(Task directions): Every single entry that follows must be copied exactly.

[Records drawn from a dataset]

......

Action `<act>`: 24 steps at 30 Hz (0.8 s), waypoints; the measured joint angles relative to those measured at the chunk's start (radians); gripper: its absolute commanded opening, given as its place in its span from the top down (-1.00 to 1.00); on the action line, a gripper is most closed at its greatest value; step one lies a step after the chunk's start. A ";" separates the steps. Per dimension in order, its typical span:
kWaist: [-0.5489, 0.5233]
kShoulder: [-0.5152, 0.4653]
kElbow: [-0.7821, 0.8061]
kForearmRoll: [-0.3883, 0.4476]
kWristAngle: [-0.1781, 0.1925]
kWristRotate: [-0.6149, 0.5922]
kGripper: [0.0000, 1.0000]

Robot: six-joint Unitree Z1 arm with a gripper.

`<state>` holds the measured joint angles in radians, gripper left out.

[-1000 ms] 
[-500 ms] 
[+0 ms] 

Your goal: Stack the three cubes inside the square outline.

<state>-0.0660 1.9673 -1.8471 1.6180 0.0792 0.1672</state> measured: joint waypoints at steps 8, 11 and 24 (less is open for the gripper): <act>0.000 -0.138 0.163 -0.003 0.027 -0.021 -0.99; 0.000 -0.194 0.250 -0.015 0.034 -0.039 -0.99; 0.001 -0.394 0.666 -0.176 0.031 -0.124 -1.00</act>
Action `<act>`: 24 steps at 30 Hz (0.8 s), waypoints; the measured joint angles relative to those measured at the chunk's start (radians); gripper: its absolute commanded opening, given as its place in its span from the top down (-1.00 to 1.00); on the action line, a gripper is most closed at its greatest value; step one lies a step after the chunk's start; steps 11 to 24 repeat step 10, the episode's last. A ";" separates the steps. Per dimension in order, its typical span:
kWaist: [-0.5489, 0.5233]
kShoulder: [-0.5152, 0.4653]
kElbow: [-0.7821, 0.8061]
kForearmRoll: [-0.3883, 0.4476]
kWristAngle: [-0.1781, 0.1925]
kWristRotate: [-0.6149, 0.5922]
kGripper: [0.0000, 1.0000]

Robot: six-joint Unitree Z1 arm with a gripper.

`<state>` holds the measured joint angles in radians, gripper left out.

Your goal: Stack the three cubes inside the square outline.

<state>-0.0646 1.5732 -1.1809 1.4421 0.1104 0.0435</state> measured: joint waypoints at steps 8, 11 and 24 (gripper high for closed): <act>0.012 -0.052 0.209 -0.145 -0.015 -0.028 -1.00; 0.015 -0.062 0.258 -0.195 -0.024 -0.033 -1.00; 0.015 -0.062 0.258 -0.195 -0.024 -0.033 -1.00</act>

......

(Answer to the problem):
Action `<act>`: 24 steps at 30 Hz (0.8 s), waypoints; the measured joint angles relative to those measured at the chunk's start (radians); gripper: its absolute commanded opening, given as its place in its span from the top down (-1.00 to 1.00); on the action line, a gripper is most closed at its greatest value; step one lies a step after the chunk's start. A ";" separates the steps. Per dimension in order, its typical span:
kWaist: [-0.5489, 0.5233]
kShoulder: [-0.5152, 0.4653]
kElbow: [-0.7821, 0.8061]
kForearmRoll: [-0.3883, 0.4476]
kWristAngle: [-0.1781, 0.1925]
kWristRotate: [-0.6149, 0.5922]
kGripper: [0.0000, 1.0000]

Robot: six-joint Unitree Z1 arm with a gripper.

`<state>` holds the measured joint angles in radians, gripper left out.

[-1000 ms] 
[-500 ms] 
[+0 ms] 

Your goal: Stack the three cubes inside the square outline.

<state>-0.0660 1.9673 -1.8471 1.6180 0.0792 0.1672</state> measured: joint waypoints at steps 8, 11 and 24 (less is open for the gripper): <act>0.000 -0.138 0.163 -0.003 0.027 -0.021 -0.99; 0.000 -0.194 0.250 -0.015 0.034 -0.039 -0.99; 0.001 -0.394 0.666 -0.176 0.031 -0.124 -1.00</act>
Action `<act>`: 24 steps at 30 Hz (0.8 s), waypoints; the measured joint angles relative to those measured at the chunk's start (radians); gripper: its absolute commanded opening, given as its place in its span from the top down (-1.00 to 1.00); on the action line, a gripper is most closed at its greatest value; step one lies a step after the chunk's start; steps 11 to 24 repeat step 10, the episode's last. A ";" separates the steps. Per dimension in order, its typical span:
kWaist: [-0.5489, 0.5233]
kShoulder: [-0.5152, 0.4653]
kElbow: [-0.7821, 0.8061]
kForearmRoll: [-0.3883, 0.4476]
kWristAngle: [-0.1781, 0.1925]
kWristRotate: [-0.6149, 0.5922]
kGripper: [0.0000, 1.0000]

Robot: six-joint Unitree Z1 arm with a gripper.

`<state>` holds the measured joint angles in radians, gripper left out.

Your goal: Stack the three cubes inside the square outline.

<state>-0.0646 1.5732 -1.1809 1.4421 0.1104 0.0435</state> measured: joint waypoints at steps 8, 11 and 24 (gripper high for closed): <act>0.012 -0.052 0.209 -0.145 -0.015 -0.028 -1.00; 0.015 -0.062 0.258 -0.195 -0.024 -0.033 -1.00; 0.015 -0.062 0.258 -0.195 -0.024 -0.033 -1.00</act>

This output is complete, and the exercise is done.